Tim Hardin (Eugene, 23 december 1941 – Los Angeles, 29 december 1980) was een Amerikaanse folkzanger die vooral in de jaren zestig opviel door zijn optreden op het Woodstock-festival en zijn bijdragen in de fameuze folkscene van Greenwich Village. Na de middelbare school sloot de toen 18-jarige Tim zich aan bij de marine. Zijn militaire carrière duurde niet lang, in 1961 werd Hardin ontslagen en verhuisde hij naar New York. Daar meldde hij zich aan voor de American Academy of Dramatic Arts waar hij al snel werd weggestuurd vanwege zijn spijbelgedrag. Uit geldnood en een drang naar carrière ging Tim Hardin ten slotte muziek spelen in Greenwich Village. Aanvankelijk richtte de zanger zich voornamelijk op de bluesmuziek.

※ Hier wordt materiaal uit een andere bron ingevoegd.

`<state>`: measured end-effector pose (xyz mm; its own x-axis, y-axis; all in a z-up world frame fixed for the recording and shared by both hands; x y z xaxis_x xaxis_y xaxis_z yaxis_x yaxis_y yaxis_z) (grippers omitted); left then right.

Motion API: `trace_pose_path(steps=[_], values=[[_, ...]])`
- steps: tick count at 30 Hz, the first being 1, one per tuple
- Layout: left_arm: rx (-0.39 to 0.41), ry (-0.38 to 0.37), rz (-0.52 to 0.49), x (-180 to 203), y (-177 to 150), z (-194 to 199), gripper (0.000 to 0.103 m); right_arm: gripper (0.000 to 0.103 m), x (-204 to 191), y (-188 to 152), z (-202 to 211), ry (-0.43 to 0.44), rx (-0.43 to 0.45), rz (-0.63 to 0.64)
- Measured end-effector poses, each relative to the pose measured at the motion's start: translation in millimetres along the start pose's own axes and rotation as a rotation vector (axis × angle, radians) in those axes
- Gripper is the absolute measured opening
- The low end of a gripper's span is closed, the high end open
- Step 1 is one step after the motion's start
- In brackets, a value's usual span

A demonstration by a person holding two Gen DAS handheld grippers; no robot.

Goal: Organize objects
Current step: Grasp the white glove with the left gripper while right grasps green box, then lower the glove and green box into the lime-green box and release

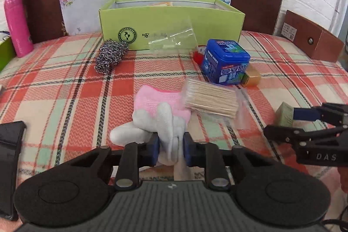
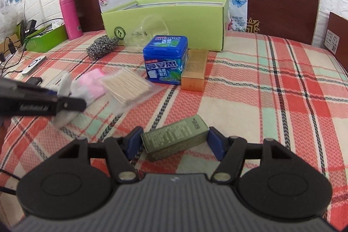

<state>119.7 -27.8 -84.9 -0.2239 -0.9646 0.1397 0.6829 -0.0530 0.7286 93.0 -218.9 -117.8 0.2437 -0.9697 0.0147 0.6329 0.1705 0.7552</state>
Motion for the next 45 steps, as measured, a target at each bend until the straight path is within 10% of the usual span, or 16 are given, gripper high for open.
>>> trace_pose_path(steps=[3,15,23,26,30,45], values=[[0.036,0.043,0.009,-6,5,3,0.073,0.073,-3,-2,1,-0.008,-0.005,0.013],[0.031,0.047,0.056,-19,23,-15,0.074,0.079,-9,-3,3,-0.002,-0.008,-0.029],[0.001,0.0,0.023,-9,14,-22,0.066,0.044,-8,0,-3,-0.03,-0.004,-0.033],[-0.004,0.002,0.012,-8,14,-22,0.042,0.023,-5,-1,-2,-0.04,-0.004,-0.035],[-0.016,0.008,0.044,-12,17,-17,0.015,0.022,-8,2,0,-0.022,0.001,-0.026],[0.256,-0.107,0.099,2,124,32,0.012,0.022,4,91,20,-0.002,0.225,-0.014]])
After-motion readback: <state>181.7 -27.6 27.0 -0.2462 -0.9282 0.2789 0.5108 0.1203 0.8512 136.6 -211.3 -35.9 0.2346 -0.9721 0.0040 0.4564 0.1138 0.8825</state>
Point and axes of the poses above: each gripper's, at about its wrist camera, not at the fingertips, and z roughly against the way its jaws point, x to its right, y to its top, the point moved 8 cm from there along -z, roughly the way its jaws point, and after that the axes turned 8 degrees about z, right-handed, at the moved point
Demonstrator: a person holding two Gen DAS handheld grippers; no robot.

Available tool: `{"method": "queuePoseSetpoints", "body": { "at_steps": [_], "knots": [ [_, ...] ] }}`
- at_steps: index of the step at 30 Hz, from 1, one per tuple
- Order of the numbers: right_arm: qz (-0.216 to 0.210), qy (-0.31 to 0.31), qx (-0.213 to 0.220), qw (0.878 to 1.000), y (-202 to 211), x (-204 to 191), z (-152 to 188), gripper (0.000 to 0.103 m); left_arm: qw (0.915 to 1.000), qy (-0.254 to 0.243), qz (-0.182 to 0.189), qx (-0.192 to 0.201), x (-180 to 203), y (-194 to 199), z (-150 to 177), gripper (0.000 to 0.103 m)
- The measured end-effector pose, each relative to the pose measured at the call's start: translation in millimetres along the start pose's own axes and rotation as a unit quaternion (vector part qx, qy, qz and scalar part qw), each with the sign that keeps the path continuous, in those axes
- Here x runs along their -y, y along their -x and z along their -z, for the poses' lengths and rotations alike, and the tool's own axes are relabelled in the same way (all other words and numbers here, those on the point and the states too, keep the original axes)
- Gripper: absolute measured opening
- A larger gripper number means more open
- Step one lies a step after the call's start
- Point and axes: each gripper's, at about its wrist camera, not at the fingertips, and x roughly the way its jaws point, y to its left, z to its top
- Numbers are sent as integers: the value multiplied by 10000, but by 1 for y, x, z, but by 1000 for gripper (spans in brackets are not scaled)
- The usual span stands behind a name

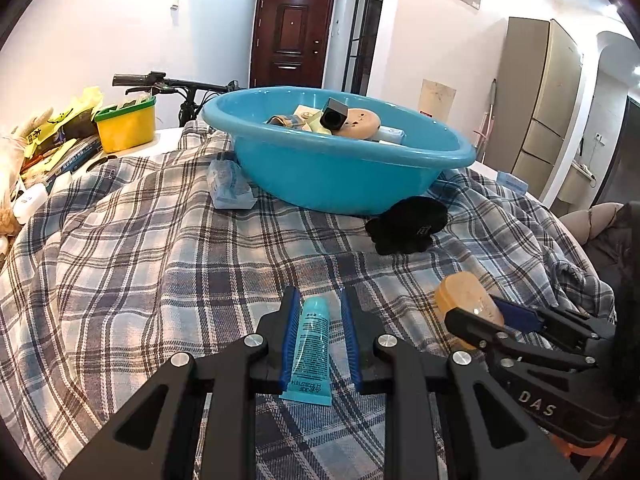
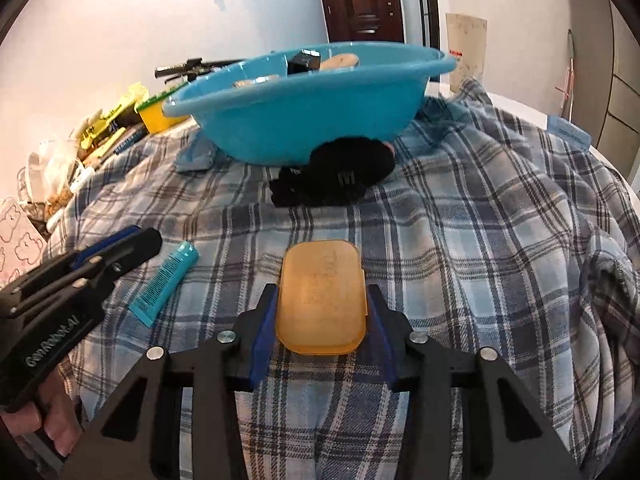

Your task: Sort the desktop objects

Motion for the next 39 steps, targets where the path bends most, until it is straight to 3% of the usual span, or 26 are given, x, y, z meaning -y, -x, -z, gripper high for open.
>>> {"method": "queuePoseSetpoints", "body": {
  "at_steps": [4,6,13,15,19,25,33,39],
  "knots": [
    [-32,-6,233,9997,13,-1,-5,41,9996,-1,146,242,5,9,-1,23],
    [-31,-53,385,9992,20,0,-6,41,9993,-74,155,341,10,14,-2,17],
    [31,12,1191,9929,52,-1,-12,41,9975,-82,127,691,14,28,-5,16],
    [24,50,1426,9898,61,-2,-13,41,9960,-43,135,883,13,35,-5,8],
    [27,99,1858,9825,75,-5,-12,41,9940,-67,157,1076,13,43,-6,6],
    [-6,281,2079,9777,79,-14,-8,41,9900,-196,-51,1399,15,55,-6,5],
    [17,395,2274,9730,90,-20,-11,41,9869,-83,49,1610,11,67,-12,5],
    [1,550,2526,9660,106,-26,-30,41,9813,-342,119,1891,18,85,-35,5]
  ]
}}
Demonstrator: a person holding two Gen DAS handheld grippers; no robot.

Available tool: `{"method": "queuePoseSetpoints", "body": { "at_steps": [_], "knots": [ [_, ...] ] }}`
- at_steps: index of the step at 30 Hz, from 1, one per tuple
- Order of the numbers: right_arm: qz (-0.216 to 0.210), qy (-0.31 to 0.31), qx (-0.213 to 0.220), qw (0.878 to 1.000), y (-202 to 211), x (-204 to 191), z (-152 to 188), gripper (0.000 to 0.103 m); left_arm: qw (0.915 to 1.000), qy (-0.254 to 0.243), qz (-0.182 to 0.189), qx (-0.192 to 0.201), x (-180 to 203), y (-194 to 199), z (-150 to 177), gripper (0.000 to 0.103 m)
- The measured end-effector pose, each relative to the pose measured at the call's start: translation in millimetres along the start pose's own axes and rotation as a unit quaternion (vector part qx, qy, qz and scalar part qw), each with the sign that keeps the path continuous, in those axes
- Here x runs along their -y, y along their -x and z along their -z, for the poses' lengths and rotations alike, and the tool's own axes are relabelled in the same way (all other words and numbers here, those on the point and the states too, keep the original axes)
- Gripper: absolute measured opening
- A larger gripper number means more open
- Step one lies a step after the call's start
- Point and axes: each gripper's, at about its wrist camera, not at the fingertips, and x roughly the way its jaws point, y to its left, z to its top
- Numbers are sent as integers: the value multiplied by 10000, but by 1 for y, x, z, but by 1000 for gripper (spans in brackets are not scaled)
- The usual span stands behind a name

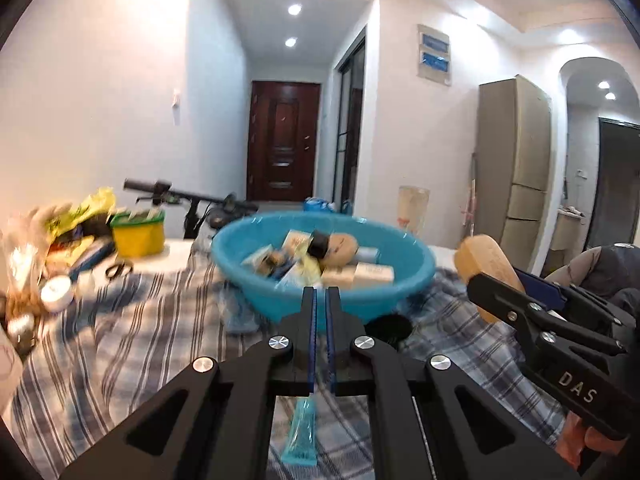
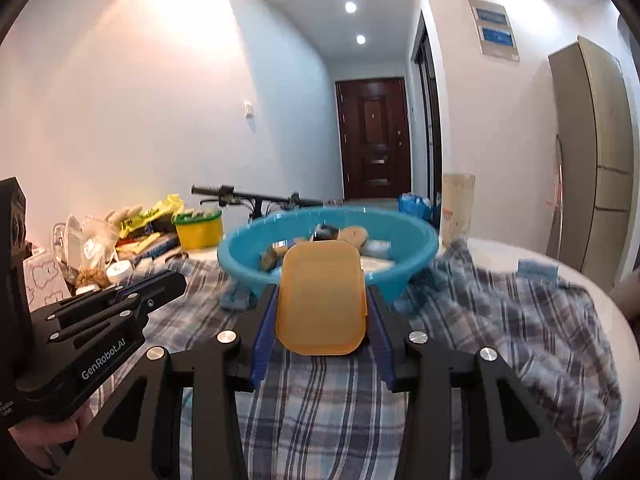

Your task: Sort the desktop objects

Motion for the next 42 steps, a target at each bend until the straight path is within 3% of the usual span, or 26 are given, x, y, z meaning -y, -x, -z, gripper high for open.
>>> {"method": "queuePoseSetpoints", "body": {
  "at_steps": [3,9,17,23,30,42],
  "knots": [
    [100,40,334,9994,5,-2,-23,41,9999,70,96,74,-4,-3,-21,5],
    [102,18,894,9959,17,-4,-63,41,9971,-144,-79,737,1,9,-69,5],
    [213,1,1706,9851,28,0,-143,41,9871,159,260,1570,-14,22,-156,5],
    [121,26,2127,9770,23,-2,-207,41,9785,-6,298,2041,-4,22,-202,5],
    [110,-146,2210,9751,1,7,-206,41,9678,-47,136,2515,-2,15,-212,5],
    [216,-139,2080,9778,-17,13,-192,41,9797,-119,147,1995,-3,-35,-196,5]
  ]
}}
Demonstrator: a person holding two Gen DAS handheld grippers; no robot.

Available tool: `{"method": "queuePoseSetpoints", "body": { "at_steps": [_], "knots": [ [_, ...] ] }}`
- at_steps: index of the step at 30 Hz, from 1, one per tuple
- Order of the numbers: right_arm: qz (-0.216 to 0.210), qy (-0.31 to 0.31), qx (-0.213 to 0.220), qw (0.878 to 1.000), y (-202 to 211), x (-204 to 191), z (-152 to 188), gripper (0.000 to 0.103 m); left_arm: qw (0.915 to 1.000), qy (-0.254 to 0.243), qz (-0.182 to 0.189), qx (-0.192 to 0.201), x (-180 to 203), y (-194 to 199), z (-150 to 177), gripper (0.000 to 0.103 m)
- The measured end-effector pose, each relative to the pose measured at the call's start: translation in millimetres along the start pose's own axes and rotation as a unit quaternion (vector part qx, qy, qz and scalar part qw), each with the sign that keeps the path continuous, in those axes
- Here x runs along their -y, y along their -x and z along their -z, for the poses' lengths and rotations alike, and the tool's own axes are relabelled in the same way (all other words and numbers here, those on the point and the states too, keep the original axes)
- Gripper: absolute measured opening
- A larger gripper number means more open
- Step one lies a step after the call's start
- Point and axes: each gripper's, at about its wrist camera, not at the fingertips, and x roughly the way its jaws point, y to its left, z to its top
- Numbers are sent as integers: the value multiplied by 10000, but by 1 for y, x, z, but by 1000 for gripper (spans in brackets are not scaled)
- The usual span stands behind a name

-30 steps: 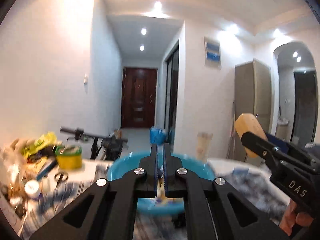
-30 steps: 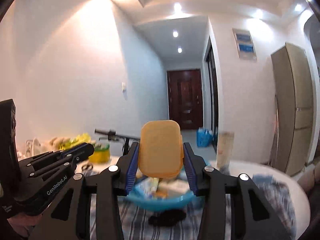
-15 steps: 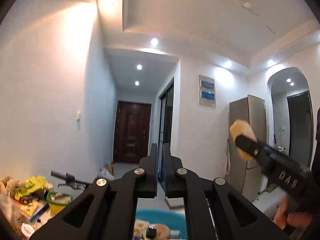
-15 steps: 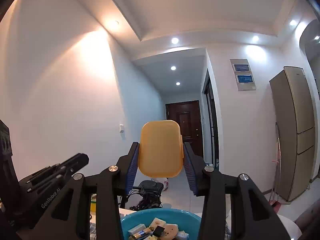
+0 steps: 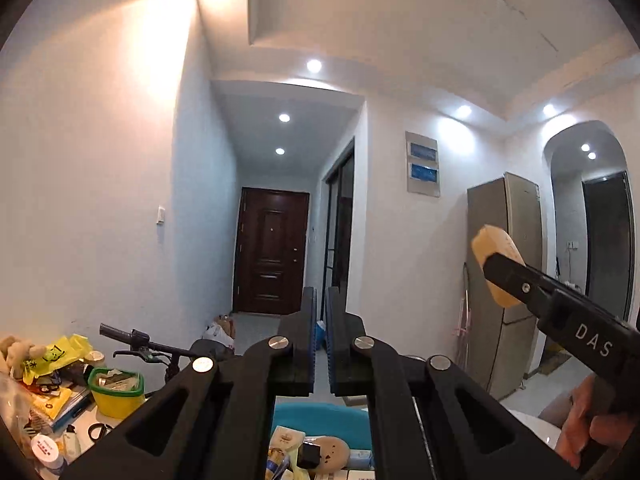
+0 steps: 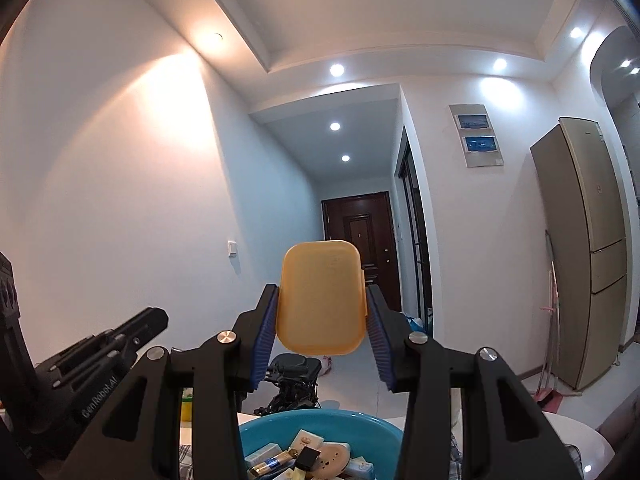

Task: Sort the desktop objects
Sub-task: 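Carry the soap box over the turquoise basin with the right gripper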

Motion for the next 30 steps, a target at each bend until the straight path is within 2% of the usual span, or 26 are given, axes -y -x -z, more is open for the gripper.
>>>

In 1963 verhuisde Hardin naar Boston. Hij werd er gehoord door producer Erik Jacobson die een contract regelde bij Columbia Records. Een jaar later, in 1964, keerde Hardin terug naar de folkscene van New York en maakte er zijn eerste opnamen. Deze opnamen werden door Columbia als 'mislukt' ervaren, en de platenmaatschappij ontsloeg Hardin. In 1966 kwam uiteindelijk toch zijn eerste album Tim Hardin 1 uit bij Verve Records. Dit was een ander album dan wat Hardin in 1964 had opgenomen en bevatte onder andere het nummer Reason to Believe, dat later de doorbraak van Brainbox en Rod Stewart zou betekenen. Ook de klassieker How Can We Hang On to a Dream komt van dat album.
In 1967 werd Tim Hardin 2 uitgebracht, met onder andere de hit If I Were A Carpenter, dat inmiddels al was uitgebracht in versies van onder anderen Johnny Cash, Neil Diamond en Bobby Darin. Zeven albums en diverse legendarische optredens, onder andere op Woodstock, volgden. In 1966 was duidelijk dat Hardin verslaafd was aan heroïne. Toen in 1973 Tim Hardin 9 verscheen was de zanger al vrijwel niet meer te redden. In 1980 overleed Hardin in Los Angeles aan een overdosis.